Work-From-Home vs. Commercial Real Estate Office Sector

Office leasing activity plunged as companies dumped huge amounts of suddenly unneeded office space on the sublease market.  Optimistic landlords have been slow to lower asking rents. But the gap between asking rates, and taking rates, is widening, Concession offerings are increasing too.

In third quarter 2020, the commercial real estate segment of office space in Houston, Manhattan, Chicago, San Francisco, and Los Angeles were all hit hard by the shift to work-from-home (WFH), and the sudden corporate realization that they need to get rid office space.

Many companies are considering permanent work-from-home policies and downsizing office footprints.  In quarterly earnings calls, more than 80% of S&P 500 companies expressed positive sentiment about WFH.  Although full time WFH for most employees is losing favor.  If the permanent shift to WFH ends up being just one or two days per week, that  could reduce office space demand by 10% to 20%.

Cities vary, but all have lots of sublease space, available for lower than market rents, driving down overall rents.

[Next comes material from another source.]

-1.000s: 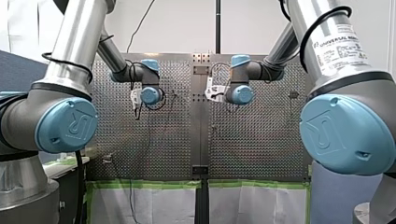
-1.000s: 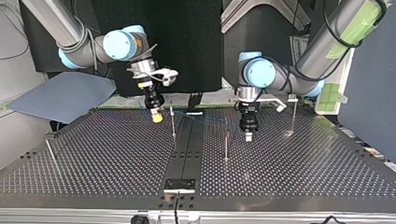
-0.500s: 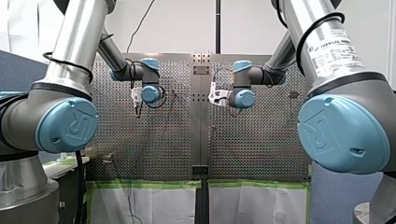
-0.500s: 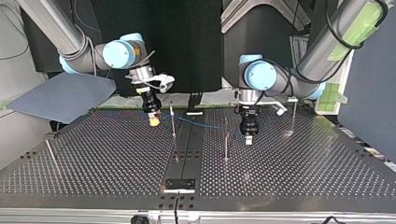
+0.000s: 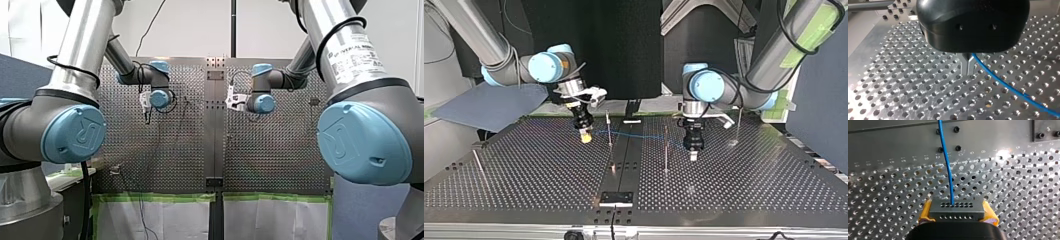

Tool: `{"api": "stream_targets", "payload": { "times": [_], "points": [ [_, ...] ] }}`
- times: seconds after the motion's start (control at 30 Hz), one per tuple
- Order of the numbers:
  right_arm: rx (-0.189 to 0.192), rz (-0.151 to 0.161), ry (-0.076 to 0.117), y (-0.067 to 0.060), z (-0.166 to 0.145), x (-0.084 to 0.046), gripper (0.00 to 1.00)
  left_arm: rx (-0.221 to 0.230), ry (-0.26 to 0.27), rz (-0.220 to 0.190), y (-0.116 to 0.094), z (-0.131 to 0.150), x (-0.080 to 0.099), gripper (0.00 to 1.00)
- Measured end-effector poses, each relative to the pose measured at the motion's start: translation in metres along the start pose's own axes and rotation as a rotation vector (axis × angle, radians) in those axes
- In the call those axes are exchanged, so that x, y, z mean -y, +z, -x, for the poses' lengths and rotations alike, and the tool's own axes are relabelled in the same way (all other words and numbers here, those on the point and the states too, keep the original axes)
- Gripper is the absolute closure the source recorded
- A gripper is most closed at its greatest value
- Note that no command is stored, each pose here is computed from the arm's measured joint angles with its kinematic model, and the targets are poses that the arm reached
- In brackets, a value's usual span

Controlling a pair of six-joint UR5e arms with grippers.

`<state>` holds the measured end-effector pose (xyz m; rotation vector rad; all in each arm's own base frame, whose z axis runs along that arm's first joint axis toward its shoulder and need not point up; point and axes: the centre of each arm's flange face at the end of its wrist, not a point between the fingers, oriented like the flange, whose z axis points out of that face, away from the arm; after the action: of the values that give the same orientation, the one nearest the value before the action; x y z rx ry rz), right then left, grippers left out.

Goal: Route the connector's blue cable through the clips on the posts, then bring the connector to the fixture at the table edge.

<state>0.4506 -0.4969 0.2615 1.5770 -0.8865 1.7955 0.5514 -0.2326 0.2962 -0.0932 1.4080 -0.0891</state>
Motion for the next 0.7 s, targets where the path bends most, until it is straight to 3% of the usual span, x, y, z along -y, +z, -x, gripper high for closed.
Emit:
{"api": "stream_targets", "payload": {
  "times": [0.43,0.7],
  "points": [
    [0.041,-0.028,0.005,0.028,0.015,-0.009,1.0,-0.03,-0.006,-0.01,0.019,-0.017,0.002,1.0],
    [0.035,-0.038,0.004,0.034,0.014,-0.013,1.0,-0.042,-0.018,0.0,0.028,-0.033,-0.002,1.0]
  ]
}}
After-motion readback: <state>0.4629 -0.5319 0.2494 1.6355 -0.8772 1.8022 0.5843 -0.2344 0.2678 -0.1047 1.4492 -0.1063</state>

The  surge of sublease space is bad news for commercial real estate. “Total availability”, which is sublease availability, plus space DIRECTLY leased by landlords availability, has soared in all five urban markets mentioned earlier. So has the “total availability rate” (available office space divided by total office space), as new leasing plunged.

Average concessions by landlords have risen to about one year free rent. Tenant improvement allowances also rose. But with so little new leasing activity, rent price discovery has been weak. The quoted rents remain artificially high (in relation to the huge sublease inventory and rapidly rising space availability).

Q3 202 overall office availability in Houston, for one example, ended at a new record of 27.9%. The Q3 2020 Class-A (highest class of offices) asking rent in Houston was $33.67 per square foot per year,  down about 6% from 2014, not adjusted for inflation.